Viral hepatitis is the seventh leading cause of death globally [1], and hepatitis C virus (HCV) is one of the leading causes of liver failure. The prevalence of HCV differs by geographical location. In Africa, a range in prevalence from 1.7 to 14.7% has been reported [2-5]. In Botswana, preliminary studies reported a low HCV seroprevalence of below 1% [6-8] although Botswana is endemic for both human immunodeficiency virus (HIV) and hepatitis B virus (HBV) with the prevalence of HIV/HBV co-infection ranging from 4 to 10.6% [6, 7].

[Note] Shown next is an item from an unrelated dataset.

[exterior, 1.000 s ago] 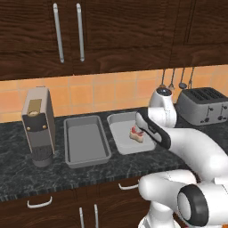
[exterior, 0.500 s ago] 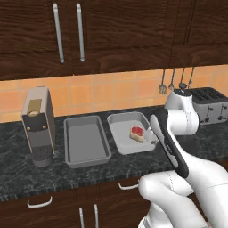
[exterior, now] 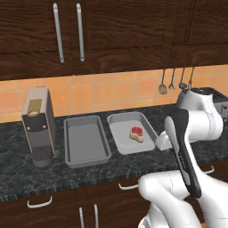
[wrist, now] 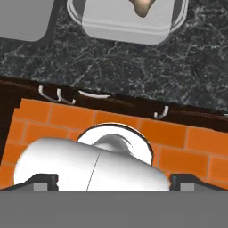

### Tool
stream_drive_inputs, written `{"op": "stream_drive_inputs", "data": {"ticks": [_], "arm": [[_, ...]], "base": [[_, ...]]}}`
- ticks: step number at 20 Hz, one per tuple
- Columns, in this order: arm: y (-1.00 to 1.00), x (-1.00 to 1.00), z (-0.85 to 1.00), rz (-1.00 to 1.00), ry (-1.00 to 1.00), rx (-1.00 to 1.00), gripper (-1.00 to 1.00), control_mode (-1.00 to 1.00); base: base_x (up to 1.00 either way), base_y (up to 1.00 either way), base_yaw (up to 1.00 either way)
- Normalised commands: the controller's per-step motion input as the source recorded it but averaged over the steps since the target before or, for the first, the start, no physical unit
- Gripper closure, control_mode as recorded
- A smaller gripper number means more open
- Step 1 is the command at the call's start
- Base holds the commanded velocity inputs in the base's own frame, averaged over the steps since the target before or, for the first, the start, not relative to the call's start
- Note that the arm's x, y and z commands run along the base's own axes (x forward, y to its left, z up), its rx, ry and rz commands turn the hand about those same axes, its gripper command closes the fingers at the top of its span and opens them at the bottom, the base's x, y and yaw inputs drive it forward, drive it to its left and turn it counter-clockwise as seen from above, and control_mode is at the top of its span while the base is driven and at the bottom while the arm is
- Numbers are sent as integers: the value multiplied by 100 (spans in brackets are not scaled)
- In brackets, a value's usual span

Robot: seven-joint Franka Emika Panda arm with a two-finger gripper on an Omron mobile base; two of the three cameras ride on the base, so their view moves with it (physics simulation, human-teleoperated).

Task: Place one lemon and one steak in each tupperware on the nearby counter, to pack two identical lunches.

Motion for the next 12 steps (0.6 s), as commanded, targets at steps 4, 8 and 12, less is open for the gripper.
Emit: {"op": "stream_drive_inputs", "data": {"ticks": [4,8,12], "arm": [[0,-70,0,-3,-18,0,-100,-100],[0,0,0,0,0,0,-100,-100],[0,0,0,0,0,0,-100,100]], "base": [[0,0,0],[0,0,0],[-13,0,0]]}}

Treatment of HCV has evolved rapidly with the introduction of direct acting antivirals (DAA) in the last decade. DAAs can achieve sustained virologic responses (SVR) of 95 to 100% [9], have shortened treatment duration, and have overcome many challenges faced by administering interferon-based regimens. The World health organization (WHO) has recommended that DAA regimens be used for HCV treatment, and the choice of antiviral therapy and duration of treatment of the DAAs are dependent on HCV genotype. Therefore, studies of circulating HCV genotypes are important prior to widescale treatment rollout [10]. In Botswana, there are no data on HCV genotypes. This study aimed to determine the HCV genotypes circulating in Botswana and to identify clinically relevant mutations within the HCV core region.

Methods

This is a retrospective cross-sectional pilot study utilizing 55 stored plasma samples collected between February 2015 and July 2016 from 55 liver disease patients at the liver clinic of Princess Marina Hospital, a referral hospital in Gaborone, Botswana. The study was conducted at Botswana Harvard AIDS Institute Partnership.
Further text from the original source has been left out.